[Saved data entries]
_____

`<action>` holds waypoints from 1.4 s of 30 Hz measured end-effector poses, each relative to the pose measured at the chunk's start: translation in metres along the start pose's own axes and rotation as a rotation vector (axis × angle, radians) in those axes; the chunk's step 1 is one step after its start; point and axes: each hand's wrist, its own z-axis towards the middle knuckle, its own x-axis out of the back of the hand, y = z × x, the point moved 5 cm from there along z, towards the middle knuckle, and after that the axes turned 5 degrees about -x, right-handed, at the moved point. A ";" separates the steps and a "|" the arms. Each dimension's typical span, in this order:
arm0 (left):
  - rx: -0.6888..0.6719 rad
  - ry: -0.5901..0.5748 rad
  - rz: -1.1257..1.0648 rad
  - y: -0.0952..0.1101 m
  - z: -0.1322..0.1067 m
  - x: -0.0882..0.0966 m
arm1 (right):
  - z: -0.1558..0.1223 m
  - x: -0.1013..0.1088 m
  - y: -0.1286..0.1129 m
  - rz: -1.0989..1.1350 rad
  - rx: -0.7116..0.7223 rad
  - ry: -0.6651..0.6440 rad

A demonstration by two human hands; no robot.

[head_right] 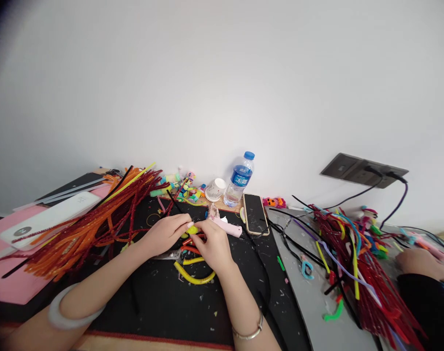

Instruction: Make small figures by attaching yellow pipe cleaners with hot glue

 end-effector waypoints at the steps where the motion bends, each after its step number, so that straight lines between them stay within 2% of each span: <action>1: -0.005 -0.008 0.024 0.001 0.000 0.000 | 0.000 0.000 0.000 -0.003 -0.003 0.001; 11: -0.057 -0.071 0.234 0.001 0.000 -0.002 | -0.001 -0.002 0.003 -0.022 -0.021 -0.008; 16: -0.066 -0.070 0.255 0.000 0.000 -0.002 | -0.001 -0.001 0.003 -0.022 -0.029 0.002; 26: 0.110 0.142 0.080 -0.010 -0.001 0.007 | -0.001 0.002 0.001 -0.003 -0.034 0.029; 38: 0.168 0.222 -0.067 -0.011 -0.002 0.010 | -0.001 0.004 -0.001 0.003 -0.035 0.055; 42: 0.192 0.290 -0.076 -0.013 -0.003 0.013 | 0.000 0.004 -0.001 0.002 -0.038 0.057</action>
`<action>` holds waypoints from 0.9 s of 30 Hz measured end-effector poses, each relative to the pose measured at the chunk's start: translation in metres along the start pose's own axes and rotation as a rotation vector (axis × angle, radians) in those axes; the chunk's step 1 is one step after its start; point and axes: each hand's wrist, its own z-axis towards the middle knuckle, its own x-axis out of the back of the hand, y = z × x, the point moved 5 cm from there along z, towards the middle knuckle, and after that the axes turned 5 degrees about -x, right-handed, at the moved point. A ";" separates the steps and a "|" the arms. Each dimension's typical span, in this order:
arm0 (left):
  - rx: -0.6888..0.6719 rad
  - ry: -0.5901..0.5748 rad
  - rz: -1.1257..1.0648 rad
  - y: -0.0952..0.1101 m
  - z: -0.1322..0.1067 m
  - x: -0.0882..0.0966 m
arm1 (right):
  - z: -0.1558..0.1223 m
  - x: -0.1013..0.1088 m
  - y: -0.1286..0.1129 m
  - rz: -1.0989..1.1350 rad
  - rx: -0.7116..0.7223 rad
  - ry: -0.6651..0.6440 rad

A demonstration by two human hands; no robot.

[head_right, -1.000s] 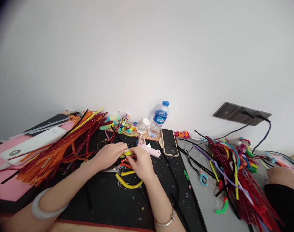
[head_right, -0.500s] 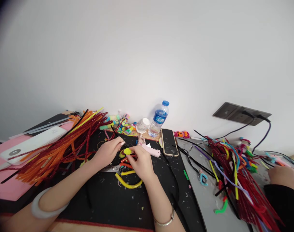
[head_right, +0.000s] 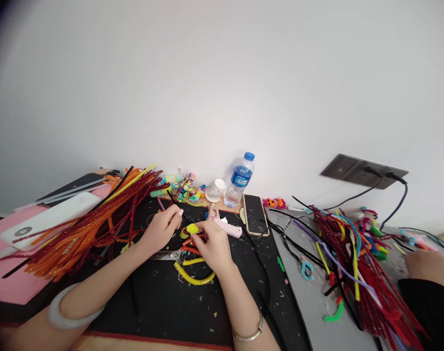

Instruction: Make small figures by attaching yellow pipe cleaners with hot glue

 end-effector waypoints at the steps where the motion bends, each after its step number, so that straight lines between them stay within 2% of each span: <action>1: 0.003 0.019 -0.001 0.000 0.000 0.001 | 0.000 0.000 0.000 0.000 -0.001 0.001; 11: 0.056 0.111 -0.108 -0.005 0.000 0.007 | 0.000 0.000 0.003 -0.011 -0.019 0.001; 15: 0.099 0.147 -0.116 -0.013 0.000 0.004 | 0.000 0.000 0.003 -0.003 -0.019 0.008; 21: 0.146 0.183 -0.285 -0.021 0.000 -0.002 | 0.000 0.000 0.002 -0.013 -0.007 0.029; 27: 0.183 0.187 -0.215 -0.019 -0.001 0.003 | -0.001 0.000 0.003 0.004 -0.007 0.028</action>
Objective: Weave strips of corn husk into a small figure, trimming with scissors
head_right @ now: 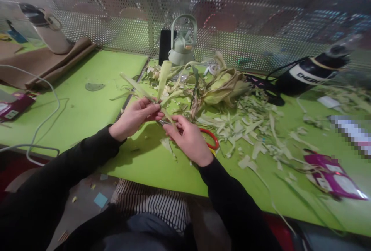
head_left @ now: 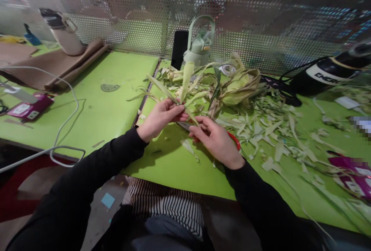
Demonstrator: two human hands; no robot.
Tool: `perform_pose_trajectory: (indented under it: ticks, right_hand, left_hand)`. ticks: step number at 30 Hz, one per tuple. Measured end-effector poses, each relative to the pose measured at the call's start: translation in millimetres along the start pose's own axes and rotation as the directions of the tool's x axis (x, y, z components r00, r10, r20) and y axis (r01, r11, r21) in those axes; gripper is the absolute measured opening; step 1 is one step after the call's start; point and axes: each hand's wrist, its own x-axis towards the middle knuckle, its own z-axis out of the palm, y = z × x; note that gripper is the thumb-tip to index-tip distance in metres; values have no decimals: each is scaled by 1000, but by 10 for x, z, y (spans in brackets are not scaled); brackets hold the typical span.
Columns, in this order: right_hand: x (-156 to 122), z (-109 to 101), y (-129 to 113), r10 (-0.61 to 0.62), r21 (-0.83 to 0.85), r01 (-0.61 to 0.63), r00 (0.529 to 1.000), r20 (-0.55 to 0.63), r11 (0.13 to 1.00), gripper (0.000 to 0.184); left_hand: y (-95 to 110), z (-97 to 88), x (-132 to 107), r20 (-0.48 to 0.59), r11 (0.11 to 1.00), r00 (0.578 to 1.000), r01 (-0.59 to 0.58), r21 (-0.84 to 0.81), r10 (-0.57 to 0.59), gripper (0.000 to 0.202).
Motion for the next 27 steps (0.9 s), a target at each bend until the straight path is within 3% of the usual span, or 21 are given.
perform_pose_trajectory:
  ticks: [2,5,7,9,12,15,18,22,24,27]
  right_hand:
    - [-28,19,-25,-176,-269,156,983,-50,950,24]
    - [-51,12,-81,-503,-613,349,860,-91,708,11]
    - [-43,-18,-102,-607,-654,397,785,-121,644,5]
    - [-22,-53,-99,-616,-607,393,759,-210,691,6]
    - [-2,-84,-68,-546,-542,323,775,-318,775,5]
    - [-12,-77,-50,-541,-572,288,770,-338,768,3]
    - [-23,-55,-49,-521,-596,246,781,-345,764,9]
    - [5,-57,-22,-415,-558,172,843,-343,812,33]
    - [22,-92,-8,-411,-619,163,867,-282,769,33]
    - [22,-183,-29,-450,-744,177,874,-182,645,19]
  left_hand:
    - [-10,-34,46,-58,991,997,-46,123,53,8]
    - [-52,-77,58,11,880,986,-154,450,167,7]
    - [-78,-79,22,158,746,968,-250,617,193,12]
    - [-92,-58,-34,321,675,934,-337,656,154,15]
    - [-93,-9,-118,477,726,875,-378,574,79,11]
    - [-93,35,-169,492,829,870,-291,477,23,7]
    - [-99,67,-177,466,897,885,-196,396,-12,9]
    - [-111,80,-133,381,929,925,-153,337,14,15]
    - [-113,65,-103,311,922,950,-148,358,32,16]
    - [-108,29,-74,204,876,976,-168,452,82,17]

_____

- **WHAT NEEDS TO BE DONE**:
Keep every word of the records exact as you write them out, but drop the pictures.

- **THE ANSWER**:
`<action>` holds waypoints from 1.4 s of 30 Hz measured end-effector poses, each relative to the pose measured at the chunk's start: translation in metres along the start pose's own axes and rotation as a rotation vector (axis × angle, radians) in those axes; the chunk's step 1 is one step after its start; point and axes: each hand's wrist, its own z-axis towards the middle knuckle, its own x-axis out of the back of the hand, y = z × x, the point moved 5 cm from there along z, towards the middle knuckle, and after that the axes turned 5 degrees about -x, right-handed, at the moved point. A ";" separates the steps and a "|" the arms. Each dimension's typical span, in this order:
arm0 (left):
  - rx: -0.6888..0.6719 rad
  - ry: -0.5901..0.5748 rad
  - rz: -1.1257..1.0648 rad
  - y: -0.0952..0.1101 m
  - z: -0.1322..0.1067 m
  - x: -0.0882..0.0966 m
arm1 (right):
  - z: -0.1558..0.1223 m
  - x: -0.1013..0.1088 m
  - y: -0.1286..0.1129 m
  - rz: -1.0989..1.1350 rad
  - rx: -0.7116..0.7223 rad
  - ry: -0.6651..0.6440 rad

A demonstration by two human hands; no robot.

[head_right] 

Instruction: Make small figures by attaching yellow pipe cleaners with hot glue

 end-effector waypoints at the steps where the motion bends, each after its step number, so that straight lines between them stay within 2% of each span: <action>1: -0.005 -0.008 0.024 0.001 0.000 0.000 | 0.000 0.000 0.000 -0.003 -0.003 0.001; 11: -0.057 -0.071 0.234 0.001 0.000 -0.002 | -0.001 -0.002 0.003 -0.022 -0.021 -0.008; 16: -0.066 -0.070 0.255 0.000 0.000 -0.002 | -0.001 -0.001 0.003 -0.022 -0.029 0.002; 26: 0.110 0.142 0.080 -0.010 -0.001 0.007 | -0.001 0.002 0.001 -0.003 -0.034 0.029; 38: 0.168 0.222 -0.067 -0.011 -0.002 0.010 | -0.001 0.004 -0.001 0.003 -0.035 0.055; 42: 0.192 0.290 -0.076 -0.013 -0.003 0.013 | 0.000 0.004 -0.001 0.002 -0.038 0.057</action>
`<action>` holds waypoints from 0.9 s of 30 Hz measured end-effector poses, each relative to the pose measured at the chunk's start: translation in metres along the start pose's own axes and rotation as a rotation vector (axis × angle, radians) in those axes; the chunk's step 1 is one step after its start; point and axes: each hand's wrist, its own z-axis towards the middle knuckle, its own x-axis out of the back of the hand, y = z × x, the point moved 5 cm from there along z, towards the middle knuckle, and after that the axes turned 5 degrees about -x, right-handed, at the moved point. A ";" separates the steps and a "|" the arms. Each dimension's typical span, in this order:
arm0 (left):
  - rx: -0.6888..0.6719 rad
  - ry: -0.5901..0.5748 rad
  - rz: -1.1257..1.0648 rad
  - y: -0.0952..0.1101 m
  - z: -0.1322..0.1067 m
  - x: -0.0882..0.0966 m
arm1 (right):
  - z: -0.1558..0.1223 m
  - x: -0.1013..0.1088 m
  - y: -0.1286..0.1129 m
  - rz: -1.0989..1.1350 rad
  - rx: -0.7116..0.7223 rad
  - ry: -0.6651..0.6440 rad

A demonstration by two human hands; no robot.

[head_right, -1.000s] 
[head_right, -0.500s] 
[head_right, +0.000s] 

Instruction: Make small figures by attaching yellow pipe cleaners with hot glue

 end-effector waypoints at the steps where the motion bends, each after its step number, so that straight lines between them stay within 2% of each span: <action>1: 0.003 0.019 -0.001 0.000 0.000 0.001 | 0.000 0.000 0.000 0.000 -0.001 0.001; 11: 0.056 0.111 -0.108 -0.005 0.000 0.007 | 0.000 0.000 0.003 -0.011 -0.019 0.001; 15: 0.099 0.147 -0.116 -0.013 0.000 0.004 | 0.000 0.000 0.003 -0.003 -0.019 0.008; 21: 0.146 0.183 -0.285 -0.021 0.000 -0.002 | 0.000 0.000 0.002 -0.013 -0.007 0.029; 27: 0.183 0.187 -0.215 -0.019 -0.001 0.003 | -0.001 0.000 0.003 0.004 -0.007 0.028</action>
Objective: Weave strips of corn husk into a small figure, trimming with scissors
head_right @ now: 
head_left @ now: 
Demonstrator: two human hands; no robot.
Tool: `perform_pose_trajectory: (indented under it: ticks, right_hand, left_hand)`. ticks: step number at 30 Hz, one per tuple. Measured end-effector poses, each relative to the pose measured at the call's start: translation in millimetres along the start pose's own axes and rotation as the directions of the tool's x axis (x, y, z components r00, r10, r20) and y axis (r01, r11, r21) in those axes; gripper is the absolute measured opening; step 1 is one step after the call's start; point and axes: each hand's wrist, its own x-axis towards the middle knuckle, its own z-axis out of the palm, y = z × x; note that gripper is the thumb-tip to index-tip distance in metres; values have no decimals: each is scaled by 1000, but by 10 for x, z, y (spans in brackets are not scaled); brackets hold the typical span.
Columns, in this order: right_hand: x (-156 to 122), z (-109 to 101), y (-129 to 113), r10 (-0.61 to 0.62), r21 (-0.83 to 0.85), r01 (-0.61 to 0.63), r00 (0.529 to 1.000), r20 (-0.55 to 0.63), r11 (0.13 to 1.00), gripper (0.000 to 0.184); left_hand: y (-95 to 110), z (-97 to 88), x (-132 to 107), r20 (-0.48 to 0.59), r11 (0.11 to 1.00), r00 (0.578 to 1.000), r01 (-0.59 to 0.58), r21 (-0.84 to 0.81), r10 (-0.57 to 0.59), gripper (0.000 to 0.202).
Motion for the next 27 steps (0.9 s), a target at each bend until the straight path is within 3% of the usual span, or 21 are given.
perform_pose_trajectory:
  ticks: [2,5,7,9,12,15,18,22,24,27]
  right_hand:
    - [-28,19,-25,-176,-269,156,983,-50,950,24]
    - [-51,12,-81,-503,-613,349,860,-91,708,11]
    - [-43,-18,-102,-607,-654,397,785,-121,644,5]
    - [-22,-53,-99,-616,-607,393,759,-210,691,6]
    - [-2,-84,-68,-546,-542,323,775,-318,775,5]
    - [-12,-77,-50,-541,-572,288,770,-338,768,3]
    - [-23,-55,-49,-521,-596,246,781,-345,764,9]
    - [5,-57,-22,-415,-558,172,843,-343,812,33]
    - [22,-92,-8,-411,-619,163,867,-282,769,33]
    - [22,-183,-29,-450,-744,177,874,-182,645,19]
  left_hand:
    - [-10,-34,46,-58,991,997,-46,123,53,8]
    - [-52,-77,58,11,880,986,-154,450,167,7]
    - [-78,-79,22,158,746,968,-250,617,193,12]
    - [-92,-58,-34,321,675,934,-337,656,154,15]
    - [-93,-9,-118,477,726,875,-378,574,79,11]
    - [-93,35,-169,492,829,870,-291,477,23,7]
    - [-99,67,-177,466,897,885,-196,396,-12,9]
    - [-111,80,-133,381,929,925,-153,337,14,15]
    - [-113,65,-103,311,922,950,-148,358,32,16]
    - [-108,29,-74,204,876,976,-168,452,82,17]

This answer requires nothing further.